*Data provided*

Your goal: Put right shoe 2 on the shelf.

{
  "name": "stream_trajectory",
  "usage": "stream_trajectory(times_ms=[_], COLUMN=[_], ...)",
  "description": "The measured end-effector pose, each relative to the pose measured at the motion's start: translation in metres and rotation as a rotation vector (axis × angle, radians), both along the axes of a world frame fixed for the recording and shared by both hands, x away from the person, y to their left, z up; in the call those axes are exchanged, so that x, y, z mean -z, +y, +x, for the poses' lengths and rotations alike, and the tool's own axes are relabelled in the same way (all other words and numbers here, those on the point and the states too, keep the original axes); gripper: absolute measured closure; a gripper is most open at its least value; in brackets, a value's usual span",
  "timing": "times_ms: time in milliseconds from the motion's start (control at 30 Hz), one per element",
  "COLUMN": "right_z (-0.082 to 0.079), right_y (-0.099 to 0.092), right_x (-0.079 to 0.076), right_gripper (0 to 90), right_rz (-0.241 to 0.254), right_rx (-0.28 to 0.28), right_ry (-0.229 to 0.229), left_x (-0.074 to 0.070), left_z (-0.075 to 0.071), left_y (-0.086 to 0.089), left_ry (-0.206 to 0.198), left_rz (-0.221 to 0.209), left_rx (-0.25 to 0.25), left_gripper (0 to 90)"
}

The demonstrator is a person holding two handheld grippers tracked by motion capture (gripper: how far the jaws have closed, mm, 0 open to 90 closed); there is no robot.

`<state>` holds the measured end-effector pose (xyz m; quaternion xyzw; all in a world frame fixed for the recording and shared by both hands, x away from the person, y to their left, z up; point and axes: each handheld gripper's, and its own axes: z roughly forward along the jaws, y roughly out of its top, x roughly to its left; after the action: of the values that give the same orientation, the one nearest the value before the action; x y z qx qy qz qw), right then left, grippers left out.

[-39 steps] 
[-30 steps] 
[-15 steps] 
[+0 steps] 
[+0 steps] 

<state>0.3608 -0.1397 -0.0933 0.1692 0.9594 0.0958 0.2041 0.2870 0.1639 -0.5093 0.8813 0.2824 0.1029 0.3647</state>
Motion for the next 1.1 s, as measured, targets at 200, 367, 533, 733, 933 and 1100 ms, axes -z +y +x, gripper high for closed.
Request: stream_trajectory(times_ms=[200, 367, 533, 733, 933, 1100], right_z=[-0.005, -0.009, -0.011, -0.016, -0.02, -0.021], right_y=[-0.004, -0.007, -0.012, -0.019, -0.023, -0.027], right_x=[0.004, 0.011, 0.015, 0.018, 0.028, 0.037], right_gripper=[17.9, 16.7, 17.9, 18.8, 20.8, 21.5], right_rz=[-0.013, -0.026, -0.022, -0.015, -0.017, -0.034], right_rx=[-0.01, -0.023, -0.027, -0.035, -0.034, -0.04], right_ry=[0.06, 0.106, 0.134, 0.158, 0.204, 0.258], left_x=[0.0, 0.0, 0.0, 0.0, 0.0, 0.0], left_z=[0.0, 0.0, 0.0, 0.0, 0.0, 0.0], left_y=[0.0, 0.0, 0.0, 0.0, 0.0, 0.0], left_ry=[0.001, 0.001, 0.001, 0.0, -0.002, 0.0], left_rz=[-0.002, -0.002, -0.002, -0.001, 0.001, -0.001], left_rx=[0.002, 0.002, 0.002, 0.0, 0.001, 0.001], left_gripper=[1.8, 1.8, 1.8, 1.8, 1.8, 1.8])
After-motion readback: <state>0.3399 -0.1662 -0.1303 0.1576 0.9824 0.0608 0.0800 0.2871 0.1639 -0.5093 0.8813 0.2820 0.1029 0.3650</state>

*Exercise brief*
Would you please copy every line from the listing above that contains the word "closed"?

*Output for this task*
The demonstrator is a person holding two handheld grippers tracked by motion capture (gripper: how far the jaws have closed, mm, 0 open to 90 closed); there is no robot.
Motion for the next 1.1 s, as measured, targets at 200, 367, 533, 733, 933 and 1100 ms, axes -z +y +x, gripper high for closed.

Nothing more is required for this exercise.